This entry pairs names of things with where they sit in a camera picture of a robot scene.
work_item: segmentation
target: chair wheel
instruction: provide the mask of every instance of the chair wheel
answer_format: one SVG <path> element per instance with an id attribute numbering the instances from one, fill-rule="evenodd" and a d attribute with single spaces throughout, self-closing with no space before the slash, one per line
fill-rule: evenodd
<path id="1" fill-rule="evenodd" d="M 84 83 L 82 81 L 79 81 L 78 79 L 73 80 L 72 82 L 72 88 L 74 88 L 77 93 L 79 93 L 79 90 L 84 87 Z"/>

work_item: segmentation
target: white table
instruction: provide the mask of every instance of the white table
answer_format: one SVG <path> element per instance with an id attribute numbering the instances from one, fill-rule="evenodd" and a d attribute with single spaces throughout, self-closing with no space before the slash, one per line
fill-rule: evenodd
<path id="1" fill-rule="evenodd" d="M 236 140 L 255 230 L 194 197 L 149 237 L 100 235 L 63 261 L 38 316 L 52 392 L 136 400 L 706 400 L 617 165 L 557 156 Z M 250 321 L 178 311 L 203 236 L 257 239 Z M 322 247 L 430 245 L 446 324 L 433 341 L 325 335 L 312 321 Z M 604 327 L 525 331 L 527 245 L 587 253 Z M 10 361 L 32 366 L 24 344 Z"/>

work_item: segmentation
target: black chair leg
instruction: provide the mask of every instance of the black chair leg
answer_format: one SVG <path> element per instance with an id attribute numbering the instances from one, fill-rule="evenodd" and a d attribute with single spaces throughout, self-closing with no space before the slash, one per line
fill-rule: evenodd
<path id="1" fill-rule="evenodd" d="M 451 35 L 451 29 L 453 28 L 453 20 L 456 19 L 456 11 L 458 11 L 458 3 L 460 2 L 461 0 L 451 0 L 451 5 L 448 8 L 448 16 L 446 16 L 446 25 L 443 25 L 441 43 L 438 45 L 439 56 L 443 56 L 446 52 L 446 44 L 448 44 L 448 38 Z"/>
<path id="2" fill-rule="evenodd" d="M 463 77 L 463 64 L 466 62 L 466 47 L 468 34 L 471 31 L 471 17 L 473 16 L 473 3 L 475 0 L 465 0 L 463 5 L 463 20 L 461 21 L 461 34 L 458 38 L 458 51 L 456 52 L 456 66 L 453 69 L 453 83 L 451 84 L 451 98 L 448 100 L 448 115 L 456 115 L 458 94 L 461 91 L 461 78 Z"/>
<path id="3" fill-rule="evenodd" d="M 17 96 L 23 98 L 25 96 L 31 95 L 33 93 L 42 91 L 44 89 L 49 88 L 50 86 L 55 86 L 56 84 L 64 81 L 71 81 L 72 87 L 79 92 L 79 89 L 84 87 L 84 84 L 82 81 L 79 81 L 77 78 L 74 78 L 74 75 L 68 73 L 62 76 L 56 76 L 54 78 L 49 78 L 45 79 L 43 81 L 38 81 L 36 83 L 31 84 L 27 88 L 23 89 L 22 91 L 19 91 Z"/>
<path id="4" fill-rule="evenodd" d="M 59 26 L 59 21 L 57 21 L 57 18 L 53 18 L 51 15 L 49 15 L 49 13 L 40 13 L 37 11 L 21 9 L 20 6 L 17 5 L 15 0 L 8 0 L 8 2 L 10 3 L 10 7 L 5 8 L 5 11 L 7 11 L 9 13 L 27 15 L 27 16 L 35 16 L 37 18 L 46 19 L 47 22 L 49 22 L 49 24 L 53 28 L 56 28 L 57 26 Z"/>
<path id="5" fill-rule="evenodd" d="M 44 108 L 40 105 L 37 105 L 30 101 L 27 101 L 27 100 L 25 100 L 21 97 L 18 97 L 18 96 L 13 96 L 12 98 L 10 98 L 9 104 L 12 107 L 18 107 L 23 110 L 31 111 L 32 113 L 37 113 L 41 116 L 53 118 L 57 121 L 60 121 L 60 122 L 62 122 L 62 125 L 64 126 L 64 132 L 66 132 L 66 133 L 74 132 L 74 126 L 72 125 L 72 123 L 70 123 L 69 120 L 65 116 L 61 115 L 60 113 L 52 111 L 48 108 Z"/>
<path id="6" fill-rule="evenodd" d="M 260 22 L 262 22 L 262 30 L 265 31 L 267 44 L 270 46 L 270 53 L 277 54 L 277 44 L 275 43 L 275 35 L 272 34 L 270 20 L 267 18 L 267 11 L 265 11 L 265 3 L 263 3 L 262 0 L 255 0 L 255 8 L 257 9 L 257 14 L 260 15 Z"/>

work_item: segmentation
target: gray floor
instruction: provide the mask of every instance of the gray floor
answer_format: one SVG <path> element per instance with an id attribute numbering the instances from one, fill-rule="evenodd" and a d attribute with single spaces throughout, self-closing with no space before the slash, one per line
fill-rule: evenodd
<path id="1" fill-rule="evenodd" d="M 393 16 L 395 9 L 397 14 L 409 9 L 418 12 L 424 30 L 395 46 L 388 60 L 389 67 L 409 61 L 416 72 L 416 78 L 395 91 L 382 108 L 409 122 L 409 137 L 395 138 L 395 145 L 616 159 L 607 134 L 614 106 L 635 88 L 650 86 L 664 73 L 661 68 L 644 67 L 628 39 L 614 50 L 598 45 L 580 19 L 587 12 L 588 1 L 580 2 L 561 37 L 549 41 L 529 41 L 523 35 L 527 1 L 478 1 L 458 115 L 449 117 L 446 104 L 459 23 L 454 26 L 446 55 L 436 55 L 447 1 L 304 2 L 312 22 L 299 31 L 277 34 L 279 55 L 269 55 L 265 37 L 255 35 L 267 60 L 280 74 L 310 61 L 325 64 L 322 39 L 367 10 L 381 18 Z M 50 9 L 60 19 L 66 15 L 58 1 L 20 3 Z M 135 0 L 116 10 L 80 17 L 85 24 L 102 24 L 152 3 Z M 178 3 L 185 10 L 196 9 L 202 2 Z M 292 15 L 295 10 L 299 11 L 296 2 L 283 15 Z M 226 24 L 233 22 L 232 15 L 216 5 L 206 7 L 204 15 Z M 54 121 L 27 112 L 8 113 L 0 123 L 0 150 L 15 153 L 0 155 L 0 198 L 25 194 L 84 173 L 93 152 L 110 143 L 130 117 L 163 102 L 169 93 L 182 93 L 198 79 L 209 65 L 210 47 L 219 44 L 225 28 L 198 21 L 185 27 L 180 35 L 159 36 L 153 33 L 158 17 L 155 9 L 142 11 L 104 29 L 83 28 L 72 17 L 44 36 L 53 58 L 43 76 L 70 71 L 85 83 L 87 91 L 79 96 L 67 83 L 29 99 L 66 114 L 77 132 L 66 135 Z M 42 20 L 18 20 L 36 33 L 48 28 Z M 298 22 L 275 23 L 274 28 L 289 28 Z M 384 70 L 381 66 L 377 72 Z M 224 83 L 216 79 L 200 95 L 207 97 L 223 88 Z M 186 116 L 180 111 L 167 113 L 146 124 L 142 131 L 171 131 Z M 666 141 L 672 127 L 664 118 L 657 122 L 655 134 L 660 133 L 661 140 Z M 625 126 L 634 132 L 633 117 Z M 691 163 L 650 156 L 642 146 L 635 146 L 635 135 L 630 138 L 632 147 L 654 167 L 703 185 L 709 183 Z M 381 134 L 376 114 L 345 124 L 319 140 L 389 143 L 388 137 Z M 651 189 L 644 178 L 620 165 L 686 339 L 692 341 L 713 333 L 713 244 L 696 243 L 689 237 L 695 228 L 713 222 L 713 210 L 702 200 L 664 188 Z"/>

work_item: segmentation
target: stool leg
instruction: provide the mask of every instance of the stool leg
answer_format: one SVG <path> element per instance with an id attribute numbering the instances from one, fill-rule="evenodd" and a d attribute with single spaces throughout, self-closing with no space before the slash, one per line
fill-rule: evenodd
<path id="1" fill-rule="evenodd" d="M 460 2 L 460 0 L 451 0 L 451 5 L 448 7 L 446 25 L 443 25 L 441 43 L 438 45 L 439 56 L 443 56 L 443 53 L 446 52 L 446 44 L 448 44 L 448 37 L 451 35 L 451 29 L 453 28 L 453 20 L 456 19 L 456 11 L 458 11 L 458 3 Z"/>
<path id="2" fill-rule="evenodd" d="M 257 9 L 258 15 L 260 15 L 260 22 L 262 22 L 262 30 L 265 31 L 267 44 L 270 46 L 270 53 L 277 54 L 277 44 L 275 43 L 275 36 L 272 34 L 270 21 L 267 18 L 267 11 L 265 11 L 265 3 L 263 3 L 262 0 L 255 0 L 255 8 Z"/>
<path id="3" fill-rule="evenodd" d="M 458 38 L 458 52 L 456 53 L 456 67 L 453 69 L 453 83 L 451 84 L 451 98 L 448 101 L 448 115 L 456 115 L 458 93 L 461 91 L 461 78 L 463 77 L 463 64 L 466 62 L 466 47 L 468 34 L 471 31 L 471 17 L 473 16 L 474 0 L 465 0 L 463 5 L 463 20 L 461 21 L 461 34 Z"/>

══════

▶ WHAT IS BEING ASKED: Exactly as written, repeat the lines from the start of the listing through the line containing "instruction: provide the mask of every instance of the chair", both included.

▶ TASK OUTPUT:
This entry pairs names of things with where they sit in a camera picture of a robot scene.
work_item: segmentation
target: chair wheel
instruction: provide the mask of every instance of the chair wheel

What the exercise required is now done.